Scavvies At The Ready

The sound of hammering nearly overwhelms the Burton-Judson courtyard as students clad in matching green shirts build a strange wooden structure. Nearby, others intently tape soda cans together.  Such bizarre behavior can only be explained by Scav, UChicago's four-day scavenger hunt. It may only have been April 10th, but the Burton-Judson Scav team—or “Dr Scodel’s League of Atrocious Wonders” (“S.L.A.W.”, for short)—was eagerly engaged with their very own mini-Scav.

Starting on Thursday, May 6th, students all over campus will ignore homework, RSOs, and often their better judgment in an attempt to fulfill a list almost three hundred items long by Sunday.  For most of its participants, Scav lasts four days.  For the leaders of each team, it never ends.

Four captains preside over S.L.A.W.’s leadership, known collectively as Def Con. Weekly meetings allow the captains “to make sure that when Scav comes it happens easily for everyone who’s not involved in the planning,” said second-year and captain Grace Fisher.  “There’s wood there, there’s paint there, there’s a structure in place for how to organize and claim items…to make sure that the rest of the team has an awesome experience.”

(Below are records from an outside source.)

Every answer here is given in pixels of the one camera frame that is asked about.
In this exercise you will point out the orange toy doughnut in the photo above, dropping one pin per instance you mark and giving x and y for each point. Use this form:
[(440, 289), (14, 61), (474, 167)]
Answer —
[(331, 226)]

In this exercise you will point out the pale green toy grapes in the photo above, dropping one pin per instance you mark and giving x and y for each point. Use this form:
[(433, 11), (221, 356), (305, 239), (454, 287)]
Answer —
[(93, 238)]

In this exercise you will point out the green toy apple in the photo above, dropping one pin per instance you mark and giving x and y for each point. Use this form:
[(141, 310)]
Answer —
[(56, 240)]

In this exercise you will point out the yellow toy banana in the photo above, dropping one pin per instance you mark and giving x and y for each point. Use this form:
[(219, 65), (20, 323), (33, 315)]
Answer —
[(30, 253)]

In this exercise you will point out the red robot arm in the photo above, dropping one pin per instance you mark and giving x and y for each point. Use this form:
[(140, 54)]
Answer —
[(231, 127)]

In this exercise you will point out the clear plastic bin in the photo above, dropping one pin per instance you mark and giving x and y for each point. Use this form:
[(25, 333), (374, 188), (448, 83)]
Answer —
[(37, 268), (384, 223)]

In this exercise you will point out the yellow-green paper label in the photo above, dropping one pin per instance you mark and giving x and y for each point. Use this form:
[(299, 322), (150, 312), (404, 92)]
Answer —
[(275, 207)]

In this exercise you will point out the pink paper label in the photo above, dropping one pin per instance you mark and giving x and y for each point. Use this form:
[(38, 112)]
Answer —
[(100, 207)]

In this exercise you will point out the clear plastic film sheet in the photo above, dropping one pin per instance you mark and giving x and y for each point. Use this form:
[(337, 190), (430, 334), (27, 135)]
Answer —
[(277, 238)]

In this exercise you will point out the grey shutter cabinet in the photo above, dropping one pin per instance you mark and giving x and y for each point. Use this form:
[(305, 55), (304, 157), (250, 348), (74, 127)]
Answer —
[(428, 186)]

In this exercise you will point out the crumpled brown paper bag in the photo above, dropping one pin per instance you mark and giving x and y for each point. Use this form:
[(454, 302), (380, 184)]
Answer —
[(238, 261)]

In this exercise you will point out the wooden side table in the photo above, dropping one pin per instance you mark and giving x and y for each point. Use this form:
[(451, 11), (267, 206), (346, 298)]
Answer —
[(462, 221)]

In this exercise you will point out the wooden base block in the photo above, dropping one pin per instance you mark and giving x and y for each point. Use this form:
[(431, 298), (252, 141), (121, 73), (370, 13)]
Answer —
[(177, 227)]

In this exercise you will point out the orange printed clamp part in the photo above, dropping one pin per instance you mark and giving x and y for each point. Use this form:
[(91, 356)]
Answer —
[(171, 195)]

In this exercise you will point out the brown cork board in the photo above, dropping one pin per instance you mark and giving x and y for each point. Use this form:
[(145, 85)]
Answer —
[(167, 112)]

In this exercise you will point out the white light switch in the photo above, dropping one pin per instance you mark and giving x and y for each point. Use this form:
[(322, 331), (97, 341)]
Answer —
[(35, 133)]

Def Con started collecting materials—wood, PVC pipes, cardboard—at the beginning of spring quarter. But preparation for Scav requires more than materials.  Def Con has also worked hard to raise awareness.  “During my first two years, Scav at B-J was definitely not as intense as it is now,” said fourth-year Katie Morris, a member of Def Con with the position of Team Mom.  “It’s definitely a lot more organized, there’s definitely more people in all houses involved…there’s been a momentum gaining with B-J Scav team.  We went from fifth my first year to third, to second.”

Part of the increased dorm involvement has to do with Def Con’s efforts to expose people to the wonders of Scav.  They have held study breaks for S.L.A.W. in which past Scavvies recount tales of teammates wandering the campus dressed as Sasquatch.  Death Con has also held parties to raise money and to remind people of the Burton-Judson Scav motto—if you’re not having fun, you’re doing it wrong.

Mini-Scav was a Burton-Judson first.  “I don’t know if other teams do it,” said Fisher.  “It served two main purposes.  One was to have fun, and the other was really for the captains to feel what it’s like to lead an event like this.”  Ex-pats served as judges, writing the list and giving S.L.A.W. half a day to complete it.  Students performed thirty second versions of Twilight and “Pinochle Face” by a 60s Lady Gaga, collected change for Doctors Without Borders, and tried to build the judges a house.

“I Scav because it’s the four days of the year during which you get to take the amazing things you’ve learned as a University of Chicago student and apply them to something so completely not practical and practical all at the same time,” said Morris.  “Because there’s never going to be another point in my life in which I need to build a Mao before 5:00 a.m...You take the University of Chicago perfection and channel it into four days and a hundred and eighty items.  It’s incredible.”